Abiding In Christ

True love requires sacrifice! Abiding in Christ’s love means embracing a readiness to make sacrifices.

In today’s Epistle reading we are met with the following words, We know love by this, that he laid down his life for us-- and we ought to lay down our lives for one another.

The letter goes on saying, How does God's love abide in anyone who has the world's goods and sees a sibling in need and yet refuses help?

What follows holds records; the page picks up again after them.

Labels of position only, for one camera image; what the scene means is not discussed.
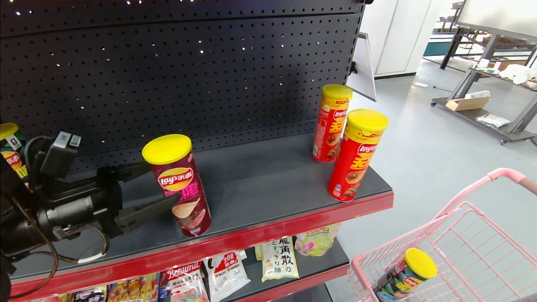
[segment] barcode sticker
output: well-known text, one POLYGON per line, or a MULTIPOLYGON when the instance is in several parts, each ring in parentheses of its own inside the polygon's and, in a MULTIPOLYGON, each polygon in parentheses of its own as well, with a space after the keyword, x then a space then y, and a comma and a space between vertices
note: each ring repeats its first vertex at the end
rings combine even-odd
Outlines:
POLYGON ((15 135, 9 135, 5 138, 8 141, 8 144, 13 148, 13 150, 17 150, 18 148, 22 147, 23 144, 20 143, 19 139, 15 135))
POLYGON ((69 142, 69 144, 73 147, 78 147, 80 146, 80 140, 82 138, 78 135, 73 135, 72 138, 71 138, 71 141, 69 142))
POLYGON ((65 147, 67 147, 67 142, 69 142, 70 137, 71 137, 70 133, 60 131, 60 134, 58 134, 58 137, 56 138, 56 140, 54 141, 54 143, 52 145, 54 147, 58 147, 58 148, 63 149, 65 147))

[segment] pink wire basket
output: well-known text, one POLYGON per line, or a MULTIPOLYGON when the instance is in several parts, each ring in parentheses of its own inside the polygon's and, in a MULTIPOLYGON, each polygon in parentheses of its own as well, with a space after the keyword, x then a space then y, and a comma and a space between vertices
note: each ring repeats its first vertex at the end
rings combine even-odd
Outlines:
POLYGON ((429 223, 354 257, 349 276, 359 301, 379 301, 373 291, 376 281, 409 248, 433 258, 438 275, 416 287, 405 301, 500 302, 537 292, 535 257, 474 205, 462 202, 499 177, 537 195, 537 184, 522 173, 497 169, 487 174, 458 193, 429 223))

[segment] cart handle
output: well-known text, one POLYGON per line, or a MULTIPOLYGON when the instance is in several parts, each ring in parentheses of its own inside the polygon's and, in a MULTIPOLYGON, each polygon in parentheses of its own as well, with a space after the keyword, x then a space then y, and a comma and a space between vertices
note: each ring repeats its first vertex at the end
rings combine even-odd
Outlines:
POLYGON ((527 178, 526 175, 512 169, 499 168, 488 173, 485 177, 481 178, 480 180, 476 181, 475 183, 467 186, 462 191, 460 191, 434 218, 436 219, 450 213, 452 210, 458 207, 461 204, 462 200, 465 199, 466 196, 468 196, 470 193, 485 184, 497 180, 500 177, 507 177, 510 180, 525 187, 531 193, 537 195, 537 184, 534 183, 531 179, 527 178))

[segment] yellow plastic cap
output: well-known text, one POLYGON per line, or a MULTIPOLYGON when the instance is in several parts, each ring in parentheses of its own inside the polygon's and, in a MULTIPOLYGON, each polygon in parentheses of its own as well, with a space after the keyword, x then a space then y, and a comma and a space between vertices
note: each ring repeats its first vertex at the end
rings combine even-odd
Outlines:
POLYGON ((354 128, 367 132, 384 131, 389 124, 388 118, 371 109, 355 109, 347 113, 347 122, 354 128))
POLYGON ((340 84, 329 84, 323 87, 323 94, 331 98, 352 99, 352 89, 340 84))
POLYGON ((14 135, 19 130, 19 126, 14 123, 7 123, 0 125, 0 140, 7 138, 10 135, 14 135))
POLYGON ((431 279, 438 273, 434 260, 420 249, 407 249, 404 258, 410 269, 421 278, 431 279))
POLYGON ((184 158, 190 150, 192 141, 186 135, 168 134, 147 143, 142 156, 150 164, 163 165, 184 158))

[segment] gray floor
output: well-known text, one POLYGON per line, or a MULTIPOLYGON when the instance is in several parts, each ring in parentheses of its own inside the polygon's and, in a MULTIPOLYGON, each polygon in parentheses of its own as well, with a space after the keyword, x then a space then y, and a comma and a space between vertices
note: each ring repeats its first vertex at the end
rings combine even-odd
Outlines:
MULTIPOLYGON (((463 73, 422 60, 415 77, 376 81, 377 103, 358 95, 351 107, 384 113, 390 126, 372 167, 394 188, 393 209, 343 223, 338 239, 349 258, 367 252, 428 221, 462 188, 499 167, 519 170, 537 181, 537 148, 529 141, 500 146, 499 138, 436 107, 463 73), (422 82, 428 88, 413 86, 422 82)), ((482 79, 470 91, 491 90, 486 109, 514 119, 533 97, 530 91, 495 79, 482 79)), ((537 132, 534 119, 527 130, 537 132)), ((537 197, 506 179, 475 192, 469 201, 537 255, 537 197)), ((335 302, 357 301, 348 278, 327 283, 335 302)))

Little children, let us love, not in word or speech, but in truth and action.

I would like to spend some time reflecting on the word abide.

If any of you are like I once was, you may have heard the word abide or the statement to abide in Christ, but perhaps you aren’t fully sure what the word abide means.

To abide is to bear patiently, to endure without yielding, and to accept without objection.

Therefore, my fellow followers of Christ, we are tasked with the difficult reality of abiding in Christ even when we doubt our faith, and even when it’s super hard to put aside our wants to instead follow God’s call to live out the Gospel.

Mother Teresa is an exemplar of abiding in Christ.

Some of you may recall several years back when a book about the interior life of Saint Mother Teresa was published.

Breaking news - media sources wrote - Mother Teresa experienced years of doubt when she did not feel the presence of God.

For believers this may not have been a shock however for the secular world it was. How could she claim to be a woman of God and yet she did not feel God? Was she a hypocrite? Was she a liar?

The world was peering into the heart and soul of a woman who had been deceased 10 years when the book was released. She could not defend herself.

In fact, we now know that she did not want the world to know about her doubts. She asked that her letters and writing be destroyed, but her wishes were denied.

On one hand, it can feel abhorrent to think that the Church released her writings admitting a sense of an absence of God in life against her wishes,

but on the other hand, perhaps they did it to offer believers a sense of relief. Relief that even the most saintly amongst us have reservations about how God is working in our lives.

Mother Teresa is a model to all of us on how to abide in Christ. She was plagued by doubts and still she endured the work of God without yielding to her doubt. She bore her work with patience.

She lived a life of sacrifice in the name of God. She demonstrates that true love of God and the gospel does not mean having constant certainty, true love of God at least in part means making sacrifices even when it is so challenging.

Mother Teresa, who died in 1997, reported as early as the 1950s a darkness within her faith and a sense of God’s absence, yet she persisted in her mission to follow God and to do God’s work.

According to her writings, Mother Teresa found ways starting in the early 1960s to live with her doubts and never abandoned her belief or her work. For over 40 years, Mother Teresa experienced long nights of the soul and spells of deep doubt, yet she continued to abide in God!

It feels safe to say that had she chosen to stop being a nun and had given up her role in the church, a lot of people would have understood.

Her work was daunting, every day she witnessed the cruelty and pain that extreme poverty wreaked on those she served.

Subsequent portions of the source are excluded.